Joana Bonet
El verano nos abandona, a pesar de que nosotros hayamos olvidado ya su promesa de felicidad y rescatemos los calcetines para despegarnos el frescor de septiembre, como si quisiéramos anticipar el otoño y su paisaje de hojarasca a fin de regresar a las rutinas con mayor recogimiento.
Este fin de semana bajan sus persianas muchas piscinas públicas, esa conquista humana de azul ocioso, una metáfora perfecta del paraíso perdido y un prodigio artificial en cuyas aguas cerradas somos ungidos por la ilusión de la libertad. Para la mayoría de los mortales se alejará hasta el próximo año la fantasía que conforman la piel brillante y el bañador de licra, el aceite de coco, un trampolín y un Martini, las risas de los niños que se confunden con la cháchara de los pájaros. Puede que a estas alturas estén aburridos de humedad, cloro y tumbona, pero poco tardarán en volver a sentir deseos de zambullirse en sus panzas transparentes.
Este verano se han multiplicado las llamadas piscinas infinity, o “piscinas de horizonte”, debido al efecto visual que producen, y más si tienen mar al fondo. Parece que los bordes hayan desaparecido, ya no son un obstáculo, nada te separa de la ingravidez, por lo que los cuerpos sienten la ilusión de mecerse entre el agua y el aire. Eso sí, en la mayoría de las selfies los fotografiados dan la espalda al mar.

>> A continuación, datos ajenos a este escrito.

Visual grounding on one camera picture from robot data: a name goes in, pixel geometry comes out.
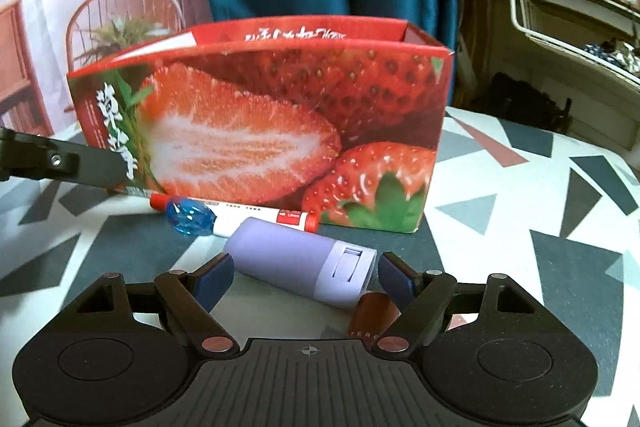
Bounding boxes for foil wrapped items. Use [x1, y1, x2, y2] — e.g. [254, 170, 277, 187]
[582, 39, 640, 74]

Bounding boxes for purple plastic case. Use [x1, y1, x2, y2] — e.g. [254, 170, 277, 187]
[222, 216, 379, 310]

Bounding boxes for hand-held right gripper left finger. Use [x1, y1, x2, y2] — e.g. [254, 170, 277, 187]
[54, 252, 238, 356]

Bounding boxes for dark red tube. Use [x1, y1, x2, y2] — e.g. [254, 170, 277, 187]
[346, 291, 404, 341]

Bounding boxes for red and white marker pen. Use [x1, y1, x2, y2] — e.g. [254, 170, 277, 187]
[149, 192, 321, 236]

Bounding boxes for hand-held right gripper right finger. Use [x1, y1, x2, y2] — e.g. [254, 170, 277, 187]
[376, 251, 565, 355]

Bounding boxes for white wire basket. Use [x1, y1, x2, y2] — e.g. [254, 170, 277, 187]
[507, 0, 640, 84]

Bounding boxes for wooden counter cabinet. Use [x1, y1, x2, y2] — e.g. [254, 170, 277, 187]
[457, 0, 640, 154]

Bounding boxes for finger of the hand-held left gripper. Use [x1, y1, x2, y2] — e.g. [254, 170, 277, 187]
[0, 128, 127, 191]

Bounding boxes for strawberry print cardboard box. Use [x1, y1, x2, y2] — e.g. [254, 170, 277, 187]
[66, 14, 456, 236]

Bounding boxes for black bag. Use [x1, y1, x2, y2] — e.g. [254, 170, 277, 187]
[479, 71, 574, 136]

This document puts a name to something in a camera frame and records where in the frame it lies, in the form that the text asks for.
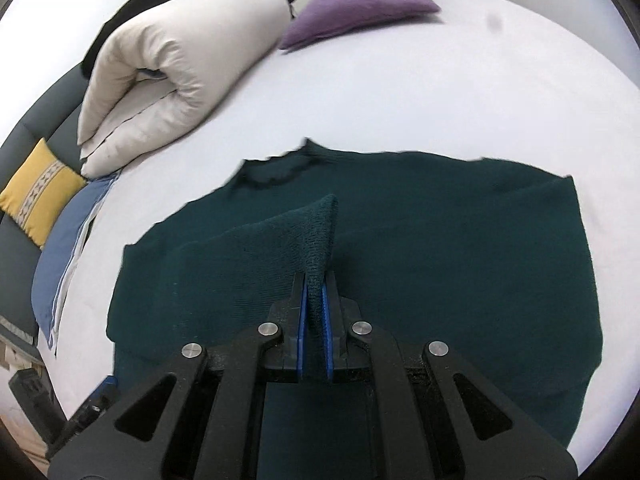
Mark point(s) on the grey upholstered headboard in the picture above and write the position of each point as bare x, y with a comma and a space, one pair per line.
45, 110

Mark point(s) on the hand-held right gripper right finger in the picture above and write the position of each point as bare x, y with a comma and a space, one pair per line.
328, 330

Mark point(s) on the bed with white sheet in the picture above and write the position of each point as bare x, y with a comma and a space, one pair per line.
400, 85

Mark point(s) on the dark green knit sweater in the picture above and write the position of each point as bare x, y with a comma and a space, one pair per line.
450, 260

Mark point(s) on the black cloth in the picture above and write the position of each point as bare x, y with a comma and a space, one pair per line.
135, 5

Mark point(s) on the blue pillow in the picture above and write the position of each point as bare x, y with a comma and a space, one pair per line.
60, 260

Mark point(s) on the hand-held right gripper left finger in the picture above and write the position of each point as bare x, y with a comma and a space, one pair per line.
300, 330

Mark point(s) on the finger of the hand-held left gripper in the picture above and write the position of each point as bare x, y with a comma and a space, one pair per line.
102, 395

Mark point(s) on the beige folded duvet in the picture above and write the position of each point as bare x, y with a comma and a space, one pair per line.
165, 75

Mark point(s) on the yellow patterned pillow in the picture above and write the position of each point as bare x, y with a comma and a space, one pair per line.
35, 195

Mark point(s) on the dark grey nightstand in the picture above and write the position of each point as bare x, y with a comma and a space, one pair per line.
35, 410

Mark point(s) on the purple pillow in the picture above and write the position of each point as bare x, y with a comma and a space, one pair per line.
350, 10

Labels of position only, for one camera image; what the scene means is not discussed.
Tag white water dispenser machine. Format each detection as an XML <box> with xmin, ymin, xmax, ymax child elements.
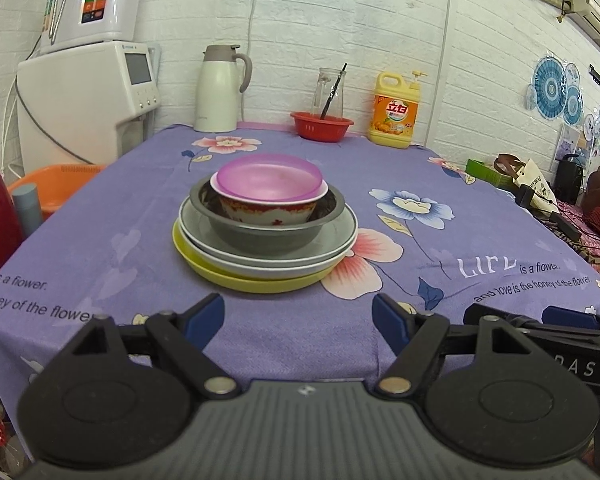
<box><xmin>17</xmin><ymin>41</ymin><xmax>161</xmax><ymax>176</ymax></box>

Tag white ceramic bowl red pattern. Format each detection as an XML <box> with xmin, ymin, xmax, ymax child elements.
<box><xmin>210</xmin><ymin>172</ymin><xmax>329</xmax><ymax>226</ymax></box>

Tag yellow detergent bottle with pump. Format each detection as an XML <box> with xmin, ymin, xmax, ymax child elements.
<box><xmin>368</xmin><ymin>70</ymin><xmax>428</xmax><ymax>150</ymax></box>

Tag purple plastic bowl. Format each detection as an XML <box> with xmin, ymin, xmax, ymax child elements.
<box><xmin>216</xmin><ymin>154</ymin><xmax>324</xmax><ymax>203</ymax></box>

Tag black speaker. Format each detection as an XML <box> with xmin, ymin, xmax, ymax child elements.
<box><xmin>555</xmin><ymin>154</ymin><xmax>586</xmax><ymax>205</ymax></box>

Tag grey-blue bottle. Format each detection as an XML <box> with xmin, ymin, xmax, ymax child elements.
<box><xmin>12</xmin><ymin>183</ymin><xmax>44</xmax><ymax>237</ymax></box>

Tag white wall cable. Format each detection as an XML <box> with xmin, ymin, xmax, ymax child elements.
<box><xmin>249</xmin><ymin>0</ymin><xmax>264</xmax><ymax>107</ymax></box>
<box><xmin>427</xmin><ymin>0</ymin><xmax>457</xmax><ymax>148</ymax></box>

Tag orange plastic basin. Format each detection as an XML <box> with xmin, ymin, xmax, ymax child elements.
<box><xmin>7</xmin><ymin>164</ymin><xmax>106</xmax><ymax>221</ymax></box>

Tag green box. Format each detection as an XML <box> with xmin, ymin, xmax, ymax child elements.
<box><xmin>465</xmin><ymin>158</ymin><xmax>518</xmax><ymax>191</ymax></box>

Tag clear glass carafe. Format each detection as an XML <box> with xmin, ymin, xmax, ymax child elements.
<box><xmin>311</xmin><ymin>67</ymin><xmax>348</xmax><ymax>120</ymax></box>

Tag black power adapter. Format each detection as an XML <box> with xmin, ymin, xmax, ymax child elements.
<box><xmin>517</xmin><ymin>185</ymin><xmax>584</xmax><ymax>242</ymax></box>

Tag beige tote bag brown handles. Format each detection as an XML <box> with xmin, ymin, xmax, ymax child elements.
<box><xmin>497</xmin><ymin>154</ymin><xmax>561</xmax><ymax>216</ymax></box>

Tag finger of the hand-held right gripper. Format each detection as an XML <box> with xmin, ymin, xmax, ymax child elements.
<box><xmin>541</xmin><ymin>305</ymin><xmax>600</xmax><ymax>332</ymax></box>
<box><xmin>462</xmin><ymin>302</ymin><xmax>546</xmax><ymax>333</ymax></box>

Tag purple floral tablecloth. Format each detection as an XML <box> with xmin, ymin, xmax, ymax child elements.
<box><xmin>0</xmin><ymin>121</ymin><xmax>600</xmax><ymax>466</ymax></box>

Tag blue floral wall stickers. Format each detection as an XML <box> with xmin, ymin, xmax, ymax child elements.
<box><xmin>581</xmin><ymin>101</ymin><xmax>600</xmax><ymax>162</ymax></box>

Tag large blue paper fan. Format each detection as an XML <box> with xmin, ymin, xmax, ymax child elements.
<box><xmin>532</xmin><ymin>56</ymin><xmax>567</xmax><ymax>114</ymax></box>

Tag black stirring stick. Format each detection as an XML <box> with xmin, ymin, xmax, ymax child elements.
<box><xmin>320</xmin><ymin>63</ymin><xmax>348</xmax><ymax>120</ymax></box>

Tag white plate with dark rim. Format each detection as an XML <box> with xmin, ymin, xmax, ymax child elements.
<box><xmin>178</xmin><ymin>195</ymin><xmax>359</xmax><ymax>281</ymax></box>

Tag small blue paper fan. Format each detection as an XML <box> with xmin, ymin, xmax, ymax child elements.
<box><xmin>562</xmin><ymin>85</ymin><xmax>584</xmax><ymax>126</ymax></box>

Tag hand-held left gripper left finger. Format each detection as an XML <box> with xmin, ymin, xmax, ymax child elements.
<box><xmin>70</xmin><ymin>292</ymin><xmax>242</xmax><ymax>397</ymax></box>

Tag grey hose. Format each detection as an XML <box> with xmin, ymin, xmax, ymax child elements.
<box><xmin>14</xmin><ymin>77</ymin><xmax>112</xmax><ymax>167</ymax></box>

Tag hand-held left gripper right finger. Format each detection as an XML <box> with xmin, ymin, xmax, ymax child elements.
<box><xmin>366</xmin><ymin>292</ymin><xmax>536</xmax><ymax>396</ymax></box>

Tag red plastic colander basket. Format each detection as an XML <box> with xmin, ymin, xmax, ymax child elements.
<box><xmin>289</xmin><ymin>111</ymin><xmax>355</xmax><ymax>142</ymax></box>

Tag white water purifier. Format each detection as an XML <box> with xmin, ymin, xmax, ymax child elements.
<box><xmin>39</xmin><ymin>0</ymin><xmax>146</xmax><ymax>56</ymax></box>

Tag cream thermos jug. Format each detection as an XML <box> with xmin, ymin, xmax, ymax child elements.
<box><xmin>195</xmin><ymin>44</ymin><xmax>253</xmax><ymax>133</ymax></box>

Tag stainless steel bowl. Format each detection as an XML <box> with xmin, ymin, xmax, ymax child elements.
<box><xmin>189</xmin><ymin>177</ymin><xmax>346</xmax><ymax>256</ymax></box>

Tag yellow plate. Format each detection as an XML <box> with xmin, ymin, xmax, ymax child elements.
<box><xmin>172</xmin><ymin>217</ymin><xmax>351</xmax><ymax>294</ymax></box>

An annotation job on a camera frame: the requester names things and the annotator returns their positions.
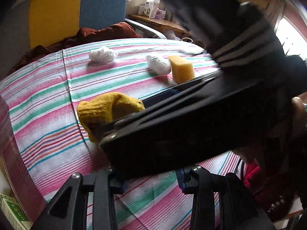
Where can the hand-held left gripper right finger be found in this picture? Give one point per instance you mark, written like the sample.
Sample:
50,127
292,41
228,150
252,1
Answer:
181,181

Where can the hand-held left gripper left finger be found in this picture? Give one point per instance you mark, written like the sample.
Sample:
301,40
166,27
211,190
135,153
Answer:
103,184

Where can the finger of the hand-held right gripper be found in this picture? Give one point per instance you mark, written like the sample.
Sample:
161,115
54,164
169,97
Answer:
120,124
163,97

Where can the yellow knitted sock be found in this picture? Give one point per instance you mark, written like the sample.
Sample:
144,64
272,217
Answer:
108,110

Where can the white cloth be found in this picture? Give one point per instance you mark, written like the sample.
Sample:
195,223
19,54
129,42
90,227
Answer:
158,64

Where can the yellow sponge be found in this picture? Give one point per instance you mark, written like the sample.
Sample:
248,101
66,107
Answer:
182,69

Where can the white plastic bag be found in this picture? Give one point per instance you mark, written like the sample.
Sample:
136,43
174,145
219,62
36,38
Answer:
103,54

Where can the green white box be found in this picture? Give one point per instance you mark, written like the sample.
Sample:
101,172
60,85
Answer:
12,213

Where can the person's right forearm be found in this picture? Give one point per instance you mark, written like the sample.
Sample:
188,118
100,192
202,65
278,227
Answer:
215,16

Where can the person's right hand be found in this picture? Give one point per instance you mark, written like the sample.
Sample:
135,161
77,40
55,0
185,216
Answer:
299,117

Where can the red cloth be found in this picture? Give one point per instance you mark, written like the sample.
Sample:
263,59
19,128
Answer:
253,175

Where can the wooden shelf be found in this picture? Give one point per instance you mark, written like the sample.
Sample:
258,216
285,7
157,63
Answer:
163,24

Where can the striped tablecloth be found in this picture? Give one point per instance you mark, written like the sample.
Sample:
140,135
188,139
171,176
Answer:
48,88

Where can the purple white box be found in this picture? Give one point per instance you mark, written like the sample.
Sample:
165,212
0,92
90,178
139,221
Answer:
160,14

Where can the maroon cloth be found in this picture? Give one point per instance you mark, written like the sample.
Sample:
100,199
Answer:
108,32

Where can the small white box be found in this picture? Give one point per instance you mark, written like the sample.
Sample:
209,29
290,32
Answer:
143,10

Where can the tall white box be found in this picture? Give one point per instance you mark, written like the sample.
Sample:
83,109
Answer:
153,8

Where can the grey yellow blue chair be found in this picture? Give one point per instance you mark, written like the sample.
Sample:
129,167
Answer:
100,4

La transparencia es una tendencia global al alza que recorre desde la tecnología puntera hasta las prótesis dentales, pasando por los voluminizadores de cabello que se etiquetan como de “efecto invisible” o los bolígrafos que borran su propia escritura, aunque dejen tras de sí un troquelado. Es una ilusión infantil la de ser evanescente y liberarse de todo peso, y de ella se contagia incluso la política, esa gran piscina pública donde se chapotea de mala manera, ignorando normas y límites.
Nuestra época es aviesa con los marcos teóricos, resultado de la selección de teorías, conocimientos y métodos que dan forma a nuestro saber y nos permiten seguir avanzando en el camino del progreso. Hoy, la idea de bien común se esfuma sin márgenes que la contengan; parece que el agua se desborda en cascada, pero sólo es un efecto óptico. Una nueva complejidad que emana de la tecnocratización ha traído consigo a un auténtico ejército de asesores y spin doctors que, igual que en el caso de los diseñadores de televisiones o piscinas, sólo aspiran a la perfección técnica. Tiran de sentimientos en lugar de razones. Sustituyen el cemento, muy necesario para compactar una voluntad colectiva, por vidrios de última generación, tan sofisticados e inmateriales que la convierten en una política infinity capaz de producir un galopante mareo.